LAS PUERTAS DEL SILENCIO



Unas horas en el «pájaro de acero» separaban la «puerta» a dos realidades contrapuestas. La primera, vivía a la sombra de su ombligo. La segunda, luchaba por un reconocimiento en primera división. Ninguna cejaba en su empeño.

Piedrasantas se encontraba en el paraíso cada vez que aterrizaba en ese lugar del mapa. Otra cosa era el entendimiento con la peculiaridad de los personajes ajenos por completo al desconocido mundo que él habitaba.

La primera mañana de su estancia anduvo en la ocupación de descubrir por andurriales en los que más de un valiente no se hubiera atrevido a zambullirse, nuevos hallazgos de la civilización que ocupaba el territorio. Fue como sumergirse en una máquina del tiempo. Lo que veía, lo que intuía, todo sonaba a «Déjà vu».

La inquietud que avanzaba desde su estómago hasta la médula no dejaba reposo; andando sin descanso vino a toparse con una monumental puerta labrada de imponentes goznes y siete cerraduras. Miró por el agujero de una de ellas; al tiempo que pegó su nariz contra el labrado de la madera, ésta, se abrió de par en par atrayendo su cuerpo como si levitara. Al principio, un sonido irreconocible seguido de una voz gutural lo llamó por su nombre. Un humo azul ascendente dio paso al curioso personaje que habitaba en los sueños o leyendas de siglos de literatura. Desconcertado, no sabía que pensar, tampoco importaba mucho. Poco podía hacer para manejar los acontecimientos que siguieron a esa especie de abducción. En el transcurso de la aventura jamás pudo imaginar que tal suceso pudiera darse —menos a un personaje tan anodino tal cual era él—.

—¿Me buscabas? Aquí me tienes.

—¿Y tú quién eres?

—Tu conciencia; esa que consultas siempre en momentos en los cuales te encuentras perdido. Mi poder sobre ti es infinito. Puedo hacer ver y sentir cosas inimaginables a alguien como tú. Puedo darte el poder de cambiar ese peso que te domina y que no sabes manejar.

—No sé de qué me hablas.

—Claro que lo sabes; es tu cobardía la que frena ese poder dormido a la hora de enfrentar la realidad.

Piedrasantas, cayó en un semiestado de apoplejía y atrofia de toda actividad cerebral.

—«Estoy soñando».

Pero no, no era una alucinación. Escapar de aquel ambiente esquizofrénico era su único deseo por el momento. Paralizado, sin armas con las que defenderse no le quedó más opción que la de seguir hundido en aquel dislate y atento a las palabras de tan singular personaje.

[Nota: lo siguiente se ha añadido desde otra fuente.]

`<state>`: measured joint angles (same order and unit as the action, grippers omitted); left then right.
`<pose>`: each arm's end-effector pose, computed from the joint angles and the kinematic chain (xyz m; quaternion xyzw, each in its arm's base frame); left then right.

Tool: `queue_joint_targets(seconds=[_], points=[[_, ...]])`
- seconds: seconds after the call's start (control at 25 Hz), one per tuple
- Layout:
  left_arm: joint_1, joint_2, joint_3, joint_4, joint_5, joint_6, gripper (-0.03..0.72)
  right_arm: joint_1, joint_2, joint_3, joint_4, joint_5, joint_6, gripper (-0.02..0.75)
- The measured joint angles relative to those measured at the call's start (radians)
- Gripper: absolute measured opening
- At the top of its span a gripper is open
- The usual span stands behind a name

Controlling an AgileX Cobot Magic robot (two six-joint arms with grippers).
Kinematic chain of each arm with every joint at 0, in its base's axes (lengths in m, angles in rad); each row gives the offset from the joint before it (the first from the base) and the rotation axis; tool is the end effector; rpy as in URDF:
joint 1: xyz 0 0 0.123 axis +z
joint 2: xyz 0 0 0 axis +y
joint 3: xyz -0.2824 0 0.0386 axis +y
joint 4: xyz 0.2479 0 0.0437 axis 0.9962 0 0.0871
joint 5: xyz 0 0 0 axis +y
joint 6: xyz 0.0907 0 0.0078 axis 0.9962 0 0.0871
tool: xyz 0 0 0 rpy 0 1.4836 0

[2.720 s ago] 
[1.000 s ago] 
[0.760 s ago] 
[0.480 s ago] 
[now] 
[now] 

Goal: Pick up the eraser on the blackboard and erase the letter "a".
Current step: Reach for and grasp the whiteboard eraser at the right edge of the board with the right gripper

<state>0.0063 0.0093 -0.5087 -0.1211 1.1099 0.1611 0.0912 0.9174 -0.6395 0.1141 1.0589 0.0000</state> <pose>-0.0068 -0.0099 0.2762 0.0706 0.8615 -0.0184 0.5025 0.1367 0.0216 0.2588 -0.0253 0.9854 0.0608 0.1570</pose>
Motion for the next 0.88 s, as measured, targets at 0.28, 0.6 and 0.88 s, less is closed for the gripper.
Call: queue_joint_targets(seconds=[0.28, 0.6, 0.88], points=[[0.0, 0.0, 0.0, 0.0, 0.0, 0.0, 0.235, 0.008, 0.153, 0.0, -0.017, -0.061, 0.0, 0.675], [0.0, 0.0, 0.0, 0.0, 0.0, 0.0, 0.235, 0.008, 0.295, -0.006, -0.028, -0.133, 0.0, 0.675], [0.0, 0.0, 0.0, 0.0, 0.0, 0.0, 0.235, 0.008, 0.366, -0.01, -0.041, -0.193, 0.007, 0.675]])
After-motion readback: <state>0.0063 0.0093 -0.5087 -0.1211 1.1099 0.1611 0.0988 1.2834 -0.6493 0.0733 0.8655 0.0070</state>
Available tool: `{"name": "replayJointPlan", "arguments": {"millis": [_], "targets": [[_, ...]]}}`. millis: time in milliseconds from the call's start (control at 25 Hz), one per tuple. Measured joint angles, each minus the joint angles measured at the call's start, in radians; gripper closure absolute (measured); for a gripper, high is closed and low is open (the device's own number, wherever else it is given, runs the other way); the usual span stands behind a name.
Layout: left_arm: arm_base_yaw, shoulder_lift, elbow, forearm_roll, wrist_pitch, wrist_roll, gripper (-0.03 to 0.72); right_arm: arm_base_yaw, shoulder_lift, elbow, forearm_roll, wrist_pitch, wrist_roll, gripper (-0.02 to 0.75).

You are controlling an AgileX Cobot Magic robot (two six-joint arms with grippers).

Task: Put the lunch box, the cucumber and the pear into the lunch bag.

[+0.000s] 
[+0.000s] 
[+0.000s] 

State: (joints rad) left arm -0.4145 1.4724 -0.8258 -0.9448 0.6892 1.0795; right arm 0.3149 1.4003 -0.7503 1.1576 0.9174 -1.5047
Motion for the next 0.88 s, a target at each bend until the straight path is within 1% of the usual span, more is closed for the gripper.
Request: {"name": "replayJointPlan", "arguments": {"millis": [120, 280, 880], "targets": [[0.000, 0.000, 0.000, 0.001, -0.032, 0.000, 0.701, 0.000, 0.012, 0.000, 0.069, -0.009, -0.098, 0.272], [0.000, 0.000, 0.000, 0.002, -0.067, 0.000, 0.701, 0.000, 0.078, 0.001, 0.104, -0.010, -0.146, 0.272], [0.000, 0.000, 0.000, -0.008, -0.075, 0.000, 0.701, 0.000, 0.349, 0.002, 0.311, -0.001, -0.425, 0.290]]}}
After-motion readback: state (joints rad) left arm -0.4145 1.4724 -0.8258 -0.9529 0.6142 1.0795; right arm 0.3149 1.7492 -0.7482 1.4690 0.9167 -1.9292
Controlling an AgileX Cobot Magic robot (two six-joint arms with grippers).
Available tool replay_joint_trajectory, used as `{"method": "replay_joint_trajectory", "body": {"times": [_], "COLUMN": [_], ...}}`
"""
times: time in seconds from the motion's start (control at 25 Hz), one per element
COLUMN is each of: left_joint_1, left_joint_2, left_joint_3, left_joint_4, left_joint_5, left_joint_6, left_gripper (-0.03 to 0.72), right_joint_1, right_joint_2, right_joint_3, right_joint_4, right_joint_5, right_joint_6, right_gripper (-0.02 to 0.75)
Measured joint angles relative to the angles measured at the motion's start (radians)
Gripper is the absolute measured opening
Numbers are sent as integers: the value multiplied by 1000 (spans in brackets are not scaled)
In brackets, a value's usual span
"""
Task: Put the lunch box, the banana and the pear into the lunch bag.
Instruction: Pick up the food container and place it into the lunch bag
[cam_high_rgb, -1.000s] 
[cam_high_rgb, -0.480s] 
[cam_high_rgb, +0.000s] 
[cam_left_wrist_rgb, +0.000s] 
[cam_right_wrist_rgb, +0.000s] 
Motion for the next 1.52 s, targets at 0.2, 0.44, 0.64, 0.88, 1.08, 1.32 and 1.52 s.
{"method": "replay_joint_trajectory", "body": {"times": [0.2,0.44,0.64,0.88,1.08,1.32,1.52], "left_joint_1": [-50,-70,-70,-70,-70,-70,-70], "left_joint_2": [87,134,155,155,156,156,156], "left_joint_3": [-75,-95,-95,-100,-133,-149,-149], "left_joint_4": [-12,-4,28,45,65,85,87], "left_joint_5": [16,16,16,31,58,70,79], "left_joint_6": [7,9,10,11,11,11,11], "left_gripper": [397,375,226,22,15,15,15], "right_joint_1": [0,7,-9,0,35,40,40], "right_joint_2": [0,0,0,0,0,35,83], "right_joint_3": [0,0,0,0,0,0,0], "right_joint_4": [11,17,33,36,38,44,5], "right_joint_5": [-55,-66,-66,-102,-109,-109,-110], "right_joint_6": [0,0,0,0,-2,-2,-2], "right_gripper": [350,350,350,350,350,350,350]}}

—Te concedo tres deseos. El primero: valentía; el segundo: integridad; el tercero: poder para cambiar acontecimientos.

Piedrasantas estaba rendido. Lo único que quería era echarse en su cama y que el zarandeo de alguien lo trajera de nuevo a su realidad. Puestas las dudas sobre lo que estaba viviendo —o soñando—, a todo dijo: «Sí».

La puerta se abrió y el humo azul desapareció dejando una estela de incertidumbre. Él, teletransportado, cayó como plomo sobre su cama. Su viaje había terminado. Embaló sus cuatro zarandajas, pidió un taxi y aterrizó de nuevo en la otra parte del mundo que ahora le correspondía cambiar.


«El respeto al derecho ajeno es la paz».